Article Text

AB0841-HPR The effect of active cervical lateral flexion range on shoulder joint range of motion in adhesive capsulitis patients: a pilot study
  1. O. Cinar Medeni1,
  2. E. Camci1,
  3. I. Duzgun1
  1. 1Department of Physiotherapy and Rehabilitation, Gazi University, Faculty of Health Sciences, Ankara, Turkey


Background Muscles affecting scapulahumeral motion have their orijin on spine. Upper trapezius and levator scapula muscles’ orijin is cervical region. In patients with adhesive capsulitis arm elevation is achieved by increased upper trapezius activation. So, scapulahumeral rhythm is affected from increased activity of these muscles.1 These altered muscle activation strategies might affect cervical motion.

Objectives The aim of this study is to investigate cervical range of motion in adhesive capsulitis patients.

Methods Eight adhesive capsulitis patients without any injury or diagnosis related to spine were evaluated. Patients do not have cervical spine problem prior to adhesive capsulitis. Active and passive shoulder flexion, abduction, internal rotation and external rotation range of motions were assessed with universal goniometer.2 Active total elevation measurement was done with goniometer measuring the angle between trunk and arm.3 As a functional test active internal rotation was assessed measuring the distance between fifth toracal processus spinosus and the thumb.4 Active cervical flexion, extension and lateral flexion to affected and healthy side were evaluated with goniometer.5 The data were analyzed using the Statistical Package for the Social Sciences (SPSS version 15.00). The relationship between cervical and shoulder range of motion was analyzed by using Spearman Correlation co-efficient. Significance level was set a p value of ≤.05.
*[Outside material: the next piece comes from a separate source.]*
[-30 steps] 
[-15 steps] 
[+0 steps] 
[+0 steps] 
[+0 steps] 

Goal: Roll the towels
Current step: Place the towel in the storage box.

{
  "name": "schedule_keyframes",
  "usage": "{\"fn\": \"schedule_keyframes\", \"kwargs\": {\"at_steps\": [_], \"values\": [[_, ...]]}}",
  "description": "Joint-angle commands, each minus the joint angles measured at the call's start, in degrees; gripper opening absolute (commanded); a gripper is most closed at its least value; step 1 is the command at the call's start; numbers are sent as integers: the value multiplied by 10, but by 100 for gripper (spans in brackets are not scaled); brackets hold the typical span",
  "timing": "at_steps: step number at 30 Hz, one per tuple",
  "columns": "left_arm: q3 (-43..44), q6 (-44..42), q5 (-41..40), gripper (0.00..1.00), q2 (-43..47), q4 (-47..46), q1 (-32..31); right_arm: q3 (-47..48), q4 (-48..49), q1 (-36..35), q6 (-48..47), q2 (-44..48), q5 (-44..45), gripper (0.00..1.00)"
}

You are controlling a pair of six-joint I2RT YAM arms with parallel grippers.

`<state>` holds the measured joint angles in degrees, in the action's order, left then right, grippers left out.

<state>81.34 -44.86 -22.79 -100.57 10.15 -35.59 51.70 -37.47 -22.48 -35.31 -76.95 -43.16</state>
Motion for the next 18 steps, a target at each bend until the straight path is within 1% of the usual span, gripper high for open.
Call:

Results There were positive relationships between affected side cervical lateral flexion and, active and passive flexion range, respectively (r=.71, p=.04; r=.73, p=.03). Passive external rotation, active and passive internal rotation range of motion was correlated well with affected side cervical lateral flexion, respectively (r=.70, p=.05; r=.95, p<.001; r=.85, p=.007). Also active internal rotation and active total elevation were correlated with affected side cervical lateral flexion, respectively (r=.90, p=.002; r=.77 p=.02). Cervical range of motion in other directions did not correlate with shoulder range of motion (p>.05).

Conclusions Limited shoulder range of motion decreases affected side cervical lateral flexion. This relationship highlights that, treatment of cervical region should be considered in adhesive capsulitis patients. Clinical outcomes should be doing stretching exercises to scapular muscles, which have cervical origin to decrease cervical impression.

  1. Rundquist PJ, Anderson DD, Guanche CA, Ludewig PM. Shoulder kinematics in subjects with frozen shoulder. Arch Phys Med Rehabil. 2003;84(10):1473-1479.

  2. Richards RR, An KN, Bigliani LU, et al. A standardized method for the assessment of shoulder function. J Shoulder Elbow Surg. 1994;3(6):347-352.

  3. Page P, Labbe A. Adhesive capsulitis: use the evidence to integrate your interventions. N Am J Sports Phys Ther. 2010;5(4):266-273.

  4. Edwards TB, Bostick RD, Greene CC, Baratta RV, Drez D. Interobserver and intraobserver reliability of the measurement of shoulder internal rotation by vertebral level. J Shoulder Elbow Surg. 2002;11(1):40-42.

  5. Youdas JW, Carey JR, Garrett TR. Reliability of measurements of cervical spine range of motion--comparison of three methods. Phys Ther. 1991;71(2):98-104; discussion 105-106.